José Jaramillo


Cuando se decantan en la vida la mayoría de los prejuicios, se ve pasar el cortejo social como cuando desfila un circo, con fieras enjauladas, muchachas con poca ropa y muchas cremas y colorines, payasos que cubren sus tristezas con pelucas y narices postizas, musculosos trapecistas de pelo entrecano y enanos que saltan y se empujan entre sí. Y se siente una indiferencia glacial, nórdica, antártica, con un "me importa un carajo" dibujado en el rostro. Por asociación de ideas, las fieras se asimilan a los políticos que se pelan los dientes y se muestran las garras entre sí; las muchachas a los maniquíes que representan la frivolidad, con siliconas y remiendos incluidos; los payasos a los "honorables" que hacen el oso en los debates parlamentarios; los trapecistas a los maromeros de las bolsas de valores; y los enanos a los minúsculos personajes que entretienen y halagan a los poderosos.
Entonces, cuando las ambiciones se han marchado, las nostalgias ya no duelen y se descubre que lo mejor que tiene la vida son los niños, el agua y las flores, se magnifica la grandeza de los humildes, la de quienes suben al podio empujados por el esfuerzo y el sacrificio; ascienden a los altares por los méritos de su entrega al servicio de los semejantes; triunfan en el arte o el deporte y buscan a los desvalidos para compartir con ellos las mieles de sus éxitos; o se topan con la suerte y no se marean con la riqueza y el poder.
Jesús de Galilea hizo su "campaña" evangélica comenzando por entrar triunfante a Jerusalén en un burro prestado y transmitió sus mensajes, que han trascendido los siglos, en un lenguaje simple, para que sus enseñanzas permearan las mentes de los humildes. No tuvo el Maestro, según narran las escrituras, segunda muda. La túnica inconsútil, que fue todo el ajuar que le prepararon la Virgen María y Santa Ana, crecía con Él y le duró hasta que se la jugaron a los dados los soldados romanos, lo que quiere decir que todavía estaba en buen estado.
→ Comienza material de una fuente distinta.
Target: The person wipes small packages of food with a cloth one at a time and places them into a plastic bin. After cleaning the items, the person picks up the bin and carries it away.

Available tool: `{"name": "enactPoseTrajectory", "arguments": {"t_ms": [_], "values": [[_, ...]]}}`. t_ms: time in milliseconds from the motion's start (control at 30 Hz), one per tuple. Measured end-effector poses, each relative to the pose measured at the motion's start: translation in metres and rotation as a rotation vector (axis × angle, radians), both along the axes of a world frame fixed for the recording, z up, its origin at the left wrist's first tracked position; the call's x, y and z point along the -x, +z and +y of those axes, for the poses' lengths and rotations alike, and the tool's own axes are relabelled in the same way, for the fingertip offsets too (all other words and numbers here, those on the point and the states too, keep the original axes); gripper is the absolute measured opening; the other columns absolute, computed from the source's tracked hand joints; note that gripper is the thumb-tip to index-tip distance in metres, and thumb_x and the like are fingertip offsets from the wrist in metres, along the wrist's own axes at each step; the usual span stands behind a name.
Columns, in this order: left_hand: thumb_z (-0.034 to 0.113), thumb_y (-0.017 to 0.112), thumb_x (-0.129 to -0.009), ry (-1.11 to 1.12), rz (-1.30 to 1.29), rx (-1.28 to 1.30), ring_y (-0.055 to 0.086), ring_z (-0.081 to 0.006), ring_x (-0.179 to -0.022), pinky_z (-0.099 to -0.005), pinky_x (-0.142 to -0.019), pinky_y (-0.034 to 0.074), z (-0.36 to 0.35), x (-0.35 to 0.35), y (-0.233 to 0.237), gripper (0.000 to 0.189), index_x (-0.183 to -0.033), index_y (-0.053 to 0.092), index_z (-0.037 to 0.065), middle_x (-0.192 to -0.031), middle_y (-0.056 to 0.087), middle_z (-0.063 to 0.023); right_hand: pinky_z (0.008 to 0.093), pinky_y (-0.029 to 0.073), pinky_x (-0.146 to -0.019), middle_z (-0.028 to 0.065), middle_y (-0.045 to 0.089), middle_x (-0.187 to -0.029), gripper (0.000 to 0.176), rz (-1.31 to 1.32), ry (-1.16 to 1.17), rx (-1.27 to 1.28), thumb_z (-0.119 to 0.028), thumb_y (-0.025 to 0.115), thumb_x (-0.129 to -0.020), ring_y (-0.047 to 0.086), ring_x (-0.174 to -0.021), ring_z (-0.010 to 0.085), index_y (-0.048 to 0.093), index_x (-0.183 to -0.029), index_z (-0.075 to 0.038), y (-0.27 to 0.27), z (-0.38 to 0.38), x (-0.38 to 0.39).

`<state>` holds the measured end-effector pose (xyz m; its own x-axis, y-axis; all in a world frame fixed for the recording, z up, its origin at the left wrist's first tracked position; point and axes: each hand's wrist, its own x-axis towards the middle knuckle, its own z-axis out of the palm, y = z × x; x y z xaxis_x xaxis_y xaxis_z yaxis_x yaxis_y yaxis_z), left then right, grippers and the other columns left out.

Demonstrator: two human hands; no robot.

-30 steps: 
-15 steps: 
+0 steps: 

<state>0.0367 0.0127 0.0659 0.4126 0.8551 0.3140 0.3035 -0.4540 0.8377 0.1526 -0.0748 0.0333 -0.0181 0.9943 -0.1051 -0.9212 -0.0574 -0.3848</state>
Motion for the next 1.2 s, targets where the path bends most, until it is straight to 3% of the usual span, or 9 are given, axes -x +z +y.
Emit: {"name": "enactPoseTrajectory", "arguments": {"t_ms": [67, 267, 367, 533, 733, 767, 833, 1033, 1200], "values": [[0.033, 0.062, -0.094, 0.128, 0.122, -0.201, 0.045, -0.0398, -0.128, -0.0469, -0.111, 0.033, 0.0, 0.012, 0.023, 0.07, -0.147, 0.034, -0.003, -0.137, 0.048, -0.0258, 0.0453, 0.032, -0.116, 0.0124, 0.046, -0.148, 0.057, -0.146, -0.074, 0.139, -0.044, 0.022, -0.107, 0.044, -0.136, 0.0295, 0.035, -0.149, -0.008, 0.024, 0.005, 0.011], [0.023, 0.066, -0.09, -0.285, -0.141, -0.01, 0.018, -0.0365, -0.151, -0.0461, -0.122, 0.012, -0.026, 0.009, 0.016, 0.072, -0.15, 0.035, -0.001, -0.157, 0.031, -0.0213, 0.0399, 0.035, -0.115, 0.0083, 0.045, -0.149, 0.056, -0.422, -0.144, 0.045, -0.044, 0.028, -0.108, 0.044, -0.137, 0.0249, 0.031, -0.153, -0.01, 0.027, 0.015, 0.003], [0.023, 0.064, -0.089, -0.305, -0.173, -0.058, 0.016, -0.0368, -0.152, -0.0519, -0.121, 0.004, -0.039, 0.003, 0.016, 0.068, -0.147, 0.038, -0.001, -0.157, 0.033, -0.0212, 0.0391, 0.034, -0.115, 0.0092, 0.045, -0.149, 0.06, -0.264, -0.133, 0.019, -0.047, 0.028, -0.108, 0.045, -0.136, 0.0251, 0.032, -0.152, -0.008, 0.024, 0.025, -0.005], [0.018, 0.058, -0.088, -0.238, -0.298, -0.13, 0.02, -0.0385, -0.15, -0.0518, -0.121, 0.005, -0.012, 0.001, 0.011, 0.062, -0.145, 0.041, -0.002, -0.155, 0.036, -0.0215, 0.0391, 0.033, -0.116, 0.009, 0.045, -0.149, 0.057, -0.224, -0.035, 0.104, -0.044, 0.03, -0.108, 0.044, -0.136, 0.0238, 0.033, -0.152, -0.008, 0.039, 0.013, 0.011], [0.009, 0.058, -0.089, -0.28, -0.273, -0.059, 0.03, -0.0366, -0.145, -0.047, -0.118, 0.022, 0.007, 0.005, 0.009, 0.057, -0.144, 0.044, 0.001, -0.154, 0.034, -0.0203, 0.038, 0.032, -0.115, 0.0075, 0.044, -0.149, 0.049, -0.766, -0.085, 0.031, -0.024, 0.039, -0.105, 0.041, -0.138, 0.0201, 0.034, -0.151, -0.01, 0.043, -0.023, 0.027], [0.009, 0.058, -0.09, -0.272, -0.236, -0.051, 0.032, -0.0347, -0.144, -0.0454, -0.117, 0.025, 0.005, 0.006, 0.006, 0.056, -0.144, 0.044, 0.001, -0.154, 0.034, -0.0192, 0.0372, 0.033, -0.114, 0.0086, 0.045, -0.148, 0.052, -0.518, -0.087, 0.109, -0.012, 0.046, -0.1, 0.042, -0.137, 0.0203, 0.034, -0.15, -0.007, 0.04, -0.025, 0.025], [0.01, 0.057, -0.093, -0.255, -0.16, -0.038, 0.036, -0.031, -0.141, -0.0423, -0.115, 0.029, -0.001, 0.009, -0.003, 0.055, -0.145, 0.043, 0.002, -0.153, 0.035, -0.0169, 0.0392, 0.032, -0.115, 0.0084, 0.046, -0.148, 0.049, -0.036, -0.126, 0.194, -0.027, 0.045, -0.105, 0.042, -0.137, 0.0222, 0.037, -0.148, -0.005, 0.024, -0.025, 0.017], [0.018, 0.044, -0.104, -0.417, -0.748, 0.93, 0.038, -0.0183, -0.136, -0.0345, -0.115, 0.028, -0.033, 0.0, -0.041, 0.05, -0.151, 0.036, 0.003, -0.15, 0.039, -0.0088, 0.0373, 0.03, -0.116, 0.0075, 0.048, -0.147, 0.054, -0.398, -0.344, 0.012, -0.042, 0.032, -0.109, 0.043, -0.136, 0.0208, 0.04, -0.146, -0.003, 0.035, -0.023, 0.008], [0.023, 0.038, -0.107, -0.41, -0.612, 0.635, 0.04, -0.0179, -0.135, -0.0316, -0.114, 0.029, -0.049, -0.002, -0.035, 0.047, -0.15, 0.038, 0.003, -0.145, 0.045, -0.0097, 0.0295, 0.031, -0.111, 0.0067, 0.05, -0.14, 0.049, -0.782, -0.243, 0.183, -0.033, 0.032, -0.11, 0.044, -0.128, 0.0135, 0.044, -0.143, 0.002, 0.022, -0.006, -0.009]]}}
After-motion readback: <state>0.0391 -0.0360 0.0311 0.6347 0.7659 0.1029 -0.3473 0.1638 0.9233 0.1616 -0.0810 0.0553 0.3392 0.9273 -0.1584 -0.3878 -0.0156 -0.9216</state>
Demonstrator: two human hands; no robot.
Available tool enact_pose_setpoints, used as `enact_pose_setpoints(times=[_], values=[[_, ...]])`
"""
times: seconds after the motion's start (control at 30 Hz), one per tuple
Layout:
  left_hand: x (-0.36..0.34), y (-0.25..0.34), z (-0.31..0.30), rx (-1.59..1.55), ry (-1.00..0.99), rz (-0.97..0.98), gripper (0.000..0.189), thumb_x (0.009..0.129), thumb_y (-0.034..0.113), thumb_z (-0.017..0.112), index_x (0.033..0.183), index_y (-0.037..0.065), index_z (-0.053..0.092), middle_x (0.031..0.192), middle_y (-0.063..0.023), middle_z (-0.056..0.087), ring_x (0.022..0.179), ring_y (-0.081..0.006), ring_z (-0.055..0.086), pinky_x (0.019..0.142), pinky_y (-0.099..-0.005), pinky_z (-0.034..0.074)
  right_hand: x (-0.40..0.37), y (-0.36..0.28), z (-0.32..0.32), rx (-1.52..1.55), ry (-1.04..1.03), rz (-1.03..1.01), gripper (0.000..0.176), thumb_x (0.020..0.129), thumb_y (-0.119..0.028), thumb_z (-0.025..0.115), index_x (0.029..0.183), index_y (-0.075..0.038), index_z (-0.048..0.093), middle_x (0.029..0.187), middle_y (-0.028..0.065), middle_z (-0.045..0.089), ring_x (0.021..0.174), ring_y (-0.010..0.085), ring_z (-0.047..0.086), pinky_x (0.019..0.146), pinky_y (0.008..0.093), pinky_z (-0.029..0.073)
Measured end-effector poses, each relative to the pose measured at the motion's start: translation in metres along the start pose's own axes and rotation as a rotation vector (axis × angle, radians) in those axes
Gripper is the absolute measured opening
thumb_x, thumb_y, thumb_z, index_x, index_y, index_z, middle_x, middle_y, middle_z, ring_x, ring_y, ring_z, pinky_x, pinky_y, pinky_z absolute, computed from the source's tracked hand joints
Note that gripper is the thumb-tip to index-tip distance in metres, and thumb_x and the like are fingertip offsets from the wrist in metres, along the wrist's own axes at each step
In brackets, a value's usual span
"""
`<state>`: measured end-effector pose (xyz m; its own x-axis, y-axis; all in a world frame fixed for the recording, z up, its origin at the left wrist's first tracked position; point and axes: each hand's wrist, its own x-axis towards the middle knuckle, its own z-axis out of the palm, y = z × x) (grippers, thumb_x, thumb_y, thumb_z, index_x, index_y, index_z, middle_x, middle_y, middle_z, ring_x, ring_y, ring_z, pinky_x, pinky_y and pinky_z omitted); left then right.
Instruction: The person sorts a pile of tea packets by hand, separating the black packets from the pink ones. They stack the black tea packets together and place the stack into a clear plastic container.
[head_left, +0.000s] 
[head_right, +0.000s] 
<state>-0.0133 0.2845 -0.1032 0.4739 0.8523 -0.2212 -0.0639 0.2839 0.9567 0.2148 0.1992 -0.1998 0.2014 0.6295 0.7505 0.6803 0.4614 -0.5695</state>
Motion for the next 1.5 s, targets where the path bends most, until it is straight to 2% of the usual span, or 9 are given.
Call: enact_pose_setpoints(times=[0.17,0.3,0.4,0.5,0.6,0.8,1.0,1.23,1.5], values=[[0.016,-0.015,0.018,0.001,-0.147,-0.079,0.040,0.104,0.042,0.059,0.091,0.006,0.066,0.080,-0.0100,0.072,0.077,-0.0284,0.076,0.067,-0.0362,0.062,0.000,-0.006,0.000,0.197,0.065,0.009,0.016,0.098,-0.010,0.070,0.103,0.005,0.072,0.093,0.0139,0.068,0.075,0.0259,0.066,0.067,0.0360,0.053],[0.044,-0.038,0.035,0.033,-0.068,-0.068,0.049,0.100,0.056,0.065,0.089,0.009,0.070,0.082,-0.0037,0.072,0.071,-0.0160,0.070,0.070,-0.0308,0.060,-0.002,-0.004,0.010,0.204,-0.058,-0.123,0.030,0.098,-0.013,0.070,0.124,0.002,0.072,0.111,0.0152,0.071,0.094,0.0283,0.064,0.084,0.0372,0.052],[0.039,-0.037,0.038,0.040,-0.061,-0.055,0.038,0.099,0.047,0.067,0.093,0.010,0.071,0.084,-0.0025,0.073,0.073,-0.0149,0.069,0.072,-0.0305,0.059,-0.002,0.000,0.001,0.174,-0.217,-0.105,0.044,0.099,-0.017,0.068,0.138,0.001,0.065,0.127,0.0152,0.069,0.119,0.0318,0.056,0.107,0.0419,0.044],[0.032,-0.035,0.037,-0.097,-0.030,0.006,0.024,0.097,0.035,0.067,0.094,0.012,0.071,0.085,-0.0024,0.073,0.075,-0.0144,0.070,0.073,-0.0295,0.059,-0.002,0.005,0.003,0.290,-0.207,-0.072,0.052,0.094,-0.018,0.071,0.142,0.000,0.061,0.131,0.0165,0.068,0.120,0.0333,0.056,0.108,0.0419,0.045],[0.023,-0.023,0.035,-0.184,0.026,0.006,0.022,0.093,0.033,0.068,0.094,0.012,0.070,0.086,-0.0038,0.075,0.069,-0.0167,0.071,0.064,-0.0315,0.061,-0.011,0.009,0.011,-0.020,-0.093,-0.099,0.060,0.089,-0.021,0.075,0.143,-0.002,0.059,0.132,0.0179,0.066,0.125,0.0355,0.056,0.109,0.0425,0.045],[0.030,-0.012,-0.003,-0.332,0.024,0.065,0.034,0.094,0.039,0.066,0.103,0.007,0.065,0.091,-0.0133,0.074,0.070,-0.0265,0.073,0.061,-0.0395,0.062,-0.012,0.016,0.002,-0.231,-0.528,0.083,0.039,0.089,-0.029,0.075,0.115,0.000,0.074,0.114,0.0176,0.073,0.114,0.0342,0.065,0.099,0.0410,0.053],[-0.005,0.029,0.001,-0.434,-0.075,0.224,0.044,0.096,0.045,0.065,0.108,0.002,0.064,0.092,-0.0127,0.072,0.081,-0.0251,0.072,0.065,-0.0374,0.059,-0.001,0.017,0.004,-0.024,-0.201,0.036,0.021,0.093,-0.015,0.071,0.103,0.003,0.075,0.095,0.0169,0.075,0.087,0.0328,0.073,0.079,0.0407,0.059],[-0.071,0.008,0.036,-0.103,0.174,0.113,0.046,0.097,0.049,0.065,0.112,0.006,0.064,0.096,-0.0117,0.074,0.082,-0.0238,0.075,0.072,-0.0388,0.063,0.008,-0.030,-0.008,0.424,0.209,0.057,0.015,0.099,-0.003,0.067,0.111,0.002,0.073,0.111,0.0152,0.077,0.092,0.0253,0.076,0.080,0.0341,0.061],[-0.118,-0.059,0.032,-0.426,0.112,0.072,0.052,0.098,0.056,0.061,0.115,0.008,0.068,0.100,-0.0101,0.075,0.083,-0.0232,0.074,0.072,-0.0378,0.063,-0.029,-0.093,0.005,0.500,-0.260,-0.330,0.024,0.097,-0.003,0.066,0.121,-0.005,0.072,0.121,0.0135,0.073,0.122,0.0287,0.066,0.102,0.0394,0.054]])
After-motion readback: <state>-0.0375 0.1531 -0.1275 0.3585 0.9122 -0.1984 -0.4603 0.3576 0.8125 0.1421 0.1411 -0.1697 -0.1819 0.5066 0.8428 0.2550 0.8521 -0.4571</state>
Con esa actitud humilde, Jesús, a quien por fortuna para los cristianos no le gustó la carpintería, instituyó una doctrina religiosa que ha trascendido los siglos.
Gandhi, el filósofo del pacifismo, por su parte, se enfrentó al poderoso imperio británico, reclamando para su pueblo indio la independencia a la que tenía derecho, usando únicamente el poder de la palabra y una actitud pasiva que resultó superior a la arrogancia de los ingleses y a sus armas. Pobre de solemnidad, al Mahatma tampoco le preocupaba mucho la ropa. Él mismo tejía las telas y elaboraba las túnicas, que no variaban en estilos y colores, porque su idea no era competir con Armani o Saint Laurent, sino cubrirse lo indispensable. Sentado en el suelo con las piernas cruzadas, impartía órdenes a sus seguidores, para orientar una resistencia pasiva que dio sus frutos y la India recuperó su independencia.
Estos ejemplos, la tranquilidad conquistada, la ambición superada, los buenos libros y el sol que sale cada día, le permiten al sabio decir, como el maestro Echandía: "¿El poder, para qué?"